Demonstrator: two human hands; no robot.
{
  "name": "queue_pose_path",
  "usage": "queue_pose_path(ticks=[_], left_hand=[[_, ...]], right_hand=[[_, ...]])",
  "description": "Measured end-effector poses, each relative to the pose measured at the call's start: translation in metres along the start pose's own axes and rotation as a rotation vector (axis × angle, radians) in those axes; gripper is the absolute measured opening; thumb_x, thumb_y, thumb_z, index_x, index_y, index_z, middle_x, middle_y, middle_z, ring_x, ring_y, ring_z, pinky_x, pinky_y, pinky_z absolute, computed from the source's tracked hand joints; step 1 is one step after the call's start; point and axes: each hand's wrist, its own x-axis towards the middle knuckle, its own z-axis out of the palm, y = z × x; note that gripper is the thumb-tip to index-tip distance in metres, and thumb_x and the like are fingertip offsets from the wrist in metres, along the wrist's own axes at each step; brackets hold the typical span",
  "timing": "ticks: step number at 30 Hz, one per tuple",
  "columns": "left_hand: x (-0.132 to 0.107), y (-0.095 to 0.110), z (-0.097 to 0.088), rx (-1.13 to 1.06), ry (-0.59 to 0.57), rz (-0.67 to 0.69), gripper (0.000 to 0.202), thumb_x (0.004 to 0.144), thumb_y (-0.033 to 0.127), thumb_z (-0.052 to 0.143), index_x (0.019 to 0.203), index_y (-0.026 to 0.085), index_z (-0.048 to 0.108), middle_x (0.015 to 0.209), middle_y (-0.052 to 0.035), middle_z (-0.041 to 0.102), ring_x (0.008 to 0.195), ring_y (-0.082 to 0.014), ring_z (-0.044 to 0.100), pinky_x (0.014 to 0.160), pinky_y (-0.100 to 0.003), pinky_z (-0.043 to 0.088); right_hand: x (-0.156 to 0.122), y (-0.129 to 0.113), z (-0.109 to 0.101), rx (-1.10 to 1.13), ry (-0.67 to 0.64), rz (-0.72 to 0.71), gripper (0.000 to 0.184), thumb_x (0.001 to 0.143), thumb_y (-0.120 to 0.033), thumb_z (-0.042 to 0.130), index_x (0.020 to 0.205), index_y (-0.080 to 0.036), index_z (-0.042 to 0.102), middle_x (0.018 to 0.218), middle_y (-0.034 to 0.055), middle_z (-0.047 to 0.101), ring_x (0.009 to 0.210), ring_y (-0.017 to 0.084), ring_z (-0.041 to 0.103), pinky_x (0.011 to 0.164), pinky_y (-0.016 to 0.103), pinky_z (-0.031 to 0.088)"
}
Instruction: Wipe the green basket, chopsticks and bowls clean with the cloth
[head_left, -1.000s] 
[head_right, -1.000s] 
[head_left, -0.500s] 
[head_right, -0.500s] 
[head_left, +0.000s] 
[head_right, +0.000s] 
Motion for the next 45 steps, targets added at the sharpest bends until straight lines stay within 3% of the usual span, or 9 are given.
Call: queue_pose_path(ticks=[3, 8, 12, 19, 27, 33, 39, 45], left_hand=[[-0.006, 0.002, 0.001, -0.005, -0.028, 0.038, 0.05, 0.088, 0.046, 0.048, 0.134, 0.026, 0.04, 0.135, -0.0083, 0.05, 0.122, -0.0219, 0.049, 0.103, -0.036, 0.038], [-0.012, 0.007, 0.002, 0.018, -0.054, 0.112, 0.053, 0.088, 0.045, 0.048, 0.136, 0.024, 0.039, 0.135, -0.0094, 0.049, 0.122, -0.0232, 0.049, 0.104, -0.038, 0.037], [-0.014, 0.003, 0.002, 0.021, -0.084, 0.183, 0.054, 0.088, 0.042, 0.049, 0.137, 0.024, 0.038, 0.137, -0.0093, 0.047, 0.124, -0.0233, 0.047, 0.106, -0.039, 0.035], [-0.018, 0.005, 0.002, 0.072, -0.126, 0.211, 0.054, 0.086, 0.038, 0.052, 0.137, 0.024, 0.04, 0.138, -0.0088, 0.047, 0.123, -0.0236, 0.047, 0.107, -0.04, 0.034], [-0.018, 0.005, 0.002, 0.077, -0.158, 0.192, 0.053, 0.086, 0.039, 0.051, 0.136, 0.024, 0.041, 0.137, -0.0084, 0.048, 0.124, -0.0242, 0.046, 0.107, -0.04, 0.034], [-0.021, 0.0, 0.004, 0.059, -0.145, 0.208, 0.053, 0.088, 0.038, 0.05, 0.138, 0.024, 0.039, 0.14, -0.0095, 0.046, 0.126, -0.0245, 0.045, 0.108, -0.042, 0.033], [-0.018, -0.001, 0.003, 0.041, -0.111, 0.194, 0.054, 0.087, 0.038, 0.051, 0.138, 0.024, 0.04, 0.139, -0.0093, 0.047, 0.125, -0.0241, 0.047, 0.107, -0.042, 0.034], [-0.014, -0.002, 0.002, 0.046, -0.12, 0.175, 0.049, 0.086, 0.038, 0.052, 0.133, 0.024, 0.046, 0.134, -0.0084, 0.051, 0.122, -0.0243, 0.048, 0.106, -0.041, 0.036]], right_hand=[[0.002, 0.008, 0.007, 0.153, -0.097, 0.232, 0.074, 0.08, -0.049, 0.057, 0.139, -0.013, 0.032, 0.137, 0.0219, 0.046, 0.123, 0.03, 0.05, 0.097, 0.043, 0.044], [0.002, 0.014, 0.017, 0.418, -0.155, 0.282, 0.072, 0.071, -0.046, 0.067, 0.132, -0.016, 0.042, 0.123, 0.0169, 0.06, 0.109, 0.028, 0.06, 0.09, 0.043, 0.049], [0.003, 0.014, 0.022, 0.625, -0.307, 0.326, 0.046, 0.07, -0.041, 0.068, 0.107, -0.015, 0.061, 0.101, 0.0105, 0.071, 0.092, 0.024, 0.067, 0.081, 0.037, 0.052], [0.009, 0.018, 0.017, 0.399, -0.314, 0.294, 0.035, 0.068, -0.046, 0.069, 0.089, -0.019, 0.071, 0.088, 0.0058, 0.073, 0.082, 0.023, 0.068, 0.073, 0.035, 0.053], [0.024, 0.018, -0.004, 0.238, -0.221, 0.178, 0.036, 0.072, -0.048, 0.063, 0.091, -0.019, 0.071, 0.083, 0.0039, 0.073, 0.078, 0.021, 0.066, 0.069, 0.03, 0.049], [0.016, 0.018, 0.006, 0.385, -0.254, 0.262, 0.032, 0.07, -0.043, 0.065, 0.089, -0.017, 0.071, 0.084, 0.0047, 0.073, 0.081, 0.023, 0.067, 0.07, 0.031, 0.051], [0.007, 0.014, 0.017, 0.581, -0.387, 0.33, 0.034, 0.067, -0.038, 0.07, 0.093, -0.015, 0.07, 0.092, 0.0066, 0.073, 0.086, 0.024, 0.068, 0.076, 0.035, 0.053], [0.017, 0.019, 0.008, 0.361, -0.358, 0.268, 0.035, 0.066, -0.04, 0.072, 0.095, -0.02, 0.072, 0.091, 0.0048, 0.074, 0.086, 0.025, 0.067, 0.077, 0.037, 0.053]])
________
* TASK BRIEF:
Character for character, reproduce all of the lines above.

* EXERCISE OUTPUT:
Demonstrator: two human hands; no robot.
{
  "name": "queue_pose_path",
  "usage": "queue_pose_path(ticks=[_], left_hand=[[_, ...]], right_hand=[[_, ...]])",
  "description": "Measured end-effector poses, each relative to the pose measured at the call's start: translation in metres along the start pose's own axes and rotation as a rotation vector (axis × angle, radians) in those axes; gripper is the absolute measured opening; thumb_x, thumb_y, thumb_z, index_x, index_y, index_z, middle_x, middle_y, middle_z, ring_x, ring_y, ring_z, pinky_x, pinky_y, pinky_z absolute, computed from the source's tracked hand joints; step 1 is one step after the call's start; point and axes: each hand's wrist, its own x-axis towards the middle knuckle, its own z-axis out of the palm, y = z × x; note that gripper is the thumb-tip to index-tip distance in metres, and thumb_x and the like are fingertip offsets from the wrist in metres, along the wrist's own axes at each step; brackets hold the typical span",
  "timing": "ticks: step number at 30 Hz, one per tuple",
  "columns": "left_hand: x (-0.132 to 0.107), y (-0.095 to 0.110), z (-0.097 to 0.088), rx (-1.13 to 1.06), ry (-0.59 to 0.57), rz (-0.67 to 0.69), gripper (0.000 to 0.202), thumb_x (0.004 to 0.144), thumb_y (-0.033 to 0.127), thumb_z (-0.052 to 0.143), index_x (0.019 to 0.203), index_y (-0.026 to 0.085), index_z (-0.048 to 0.108), middle_x (0.015 to 0.209), middle_y (-0.052 to 0.035), middle_z (-0.041 to 0.102), ring_x (0.008 to 0.195), ring_y (-0.082 to 0.014), ring_z (-0.044 to 0.100), pinky_x (0.014 to 0.160), pinky_y (-0.100 to 0.003), pinky_z (-0.043 to 0.088); right_hand: x (-0.156 to 0.122), y (-0.129 to 0.113), z (-0.109 to 0.101), rx (-1.10 to 1.13), ry (-0.67 to 0.64), rz (-0.72 to 0.71), gripper (0.000 to 0.184), thumb_x (0.001 to 0.143), thumb_y (-0.120 to 0.033), thumb_z (-0.042 to 0.130), index_x (0.020 to 0.205), index_y (-0.080 to 0.036), index_z (-0.042 to 0.102), middle_x (0.018 to 0.218), middle_y (-0.034 to 0.055), middle_z (-0.047 to 0.101), ring_x (0.009 to 0.210), ring_y (-0.017 to 0.084), ring_z (-0.041 to 0.103), pinky_x (0.011 to 0.164), pinky_y (-0.016 to 0.103), pinky_z (-0.031 to 0.088)"
}
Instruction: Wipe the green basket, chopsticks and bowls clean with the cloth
[head_left, -1.000s] 
[head_right, -1.000s] 
[head_left, -0.500s] 
[head_right, -0.500s] 
[head_left, +0.000s] 
[head_right, +0.000s] 
Motion for the next 45 steps, targets added at the sharpest bends until straight lines stay within 3% of the usual span, or 9 are given.
Call: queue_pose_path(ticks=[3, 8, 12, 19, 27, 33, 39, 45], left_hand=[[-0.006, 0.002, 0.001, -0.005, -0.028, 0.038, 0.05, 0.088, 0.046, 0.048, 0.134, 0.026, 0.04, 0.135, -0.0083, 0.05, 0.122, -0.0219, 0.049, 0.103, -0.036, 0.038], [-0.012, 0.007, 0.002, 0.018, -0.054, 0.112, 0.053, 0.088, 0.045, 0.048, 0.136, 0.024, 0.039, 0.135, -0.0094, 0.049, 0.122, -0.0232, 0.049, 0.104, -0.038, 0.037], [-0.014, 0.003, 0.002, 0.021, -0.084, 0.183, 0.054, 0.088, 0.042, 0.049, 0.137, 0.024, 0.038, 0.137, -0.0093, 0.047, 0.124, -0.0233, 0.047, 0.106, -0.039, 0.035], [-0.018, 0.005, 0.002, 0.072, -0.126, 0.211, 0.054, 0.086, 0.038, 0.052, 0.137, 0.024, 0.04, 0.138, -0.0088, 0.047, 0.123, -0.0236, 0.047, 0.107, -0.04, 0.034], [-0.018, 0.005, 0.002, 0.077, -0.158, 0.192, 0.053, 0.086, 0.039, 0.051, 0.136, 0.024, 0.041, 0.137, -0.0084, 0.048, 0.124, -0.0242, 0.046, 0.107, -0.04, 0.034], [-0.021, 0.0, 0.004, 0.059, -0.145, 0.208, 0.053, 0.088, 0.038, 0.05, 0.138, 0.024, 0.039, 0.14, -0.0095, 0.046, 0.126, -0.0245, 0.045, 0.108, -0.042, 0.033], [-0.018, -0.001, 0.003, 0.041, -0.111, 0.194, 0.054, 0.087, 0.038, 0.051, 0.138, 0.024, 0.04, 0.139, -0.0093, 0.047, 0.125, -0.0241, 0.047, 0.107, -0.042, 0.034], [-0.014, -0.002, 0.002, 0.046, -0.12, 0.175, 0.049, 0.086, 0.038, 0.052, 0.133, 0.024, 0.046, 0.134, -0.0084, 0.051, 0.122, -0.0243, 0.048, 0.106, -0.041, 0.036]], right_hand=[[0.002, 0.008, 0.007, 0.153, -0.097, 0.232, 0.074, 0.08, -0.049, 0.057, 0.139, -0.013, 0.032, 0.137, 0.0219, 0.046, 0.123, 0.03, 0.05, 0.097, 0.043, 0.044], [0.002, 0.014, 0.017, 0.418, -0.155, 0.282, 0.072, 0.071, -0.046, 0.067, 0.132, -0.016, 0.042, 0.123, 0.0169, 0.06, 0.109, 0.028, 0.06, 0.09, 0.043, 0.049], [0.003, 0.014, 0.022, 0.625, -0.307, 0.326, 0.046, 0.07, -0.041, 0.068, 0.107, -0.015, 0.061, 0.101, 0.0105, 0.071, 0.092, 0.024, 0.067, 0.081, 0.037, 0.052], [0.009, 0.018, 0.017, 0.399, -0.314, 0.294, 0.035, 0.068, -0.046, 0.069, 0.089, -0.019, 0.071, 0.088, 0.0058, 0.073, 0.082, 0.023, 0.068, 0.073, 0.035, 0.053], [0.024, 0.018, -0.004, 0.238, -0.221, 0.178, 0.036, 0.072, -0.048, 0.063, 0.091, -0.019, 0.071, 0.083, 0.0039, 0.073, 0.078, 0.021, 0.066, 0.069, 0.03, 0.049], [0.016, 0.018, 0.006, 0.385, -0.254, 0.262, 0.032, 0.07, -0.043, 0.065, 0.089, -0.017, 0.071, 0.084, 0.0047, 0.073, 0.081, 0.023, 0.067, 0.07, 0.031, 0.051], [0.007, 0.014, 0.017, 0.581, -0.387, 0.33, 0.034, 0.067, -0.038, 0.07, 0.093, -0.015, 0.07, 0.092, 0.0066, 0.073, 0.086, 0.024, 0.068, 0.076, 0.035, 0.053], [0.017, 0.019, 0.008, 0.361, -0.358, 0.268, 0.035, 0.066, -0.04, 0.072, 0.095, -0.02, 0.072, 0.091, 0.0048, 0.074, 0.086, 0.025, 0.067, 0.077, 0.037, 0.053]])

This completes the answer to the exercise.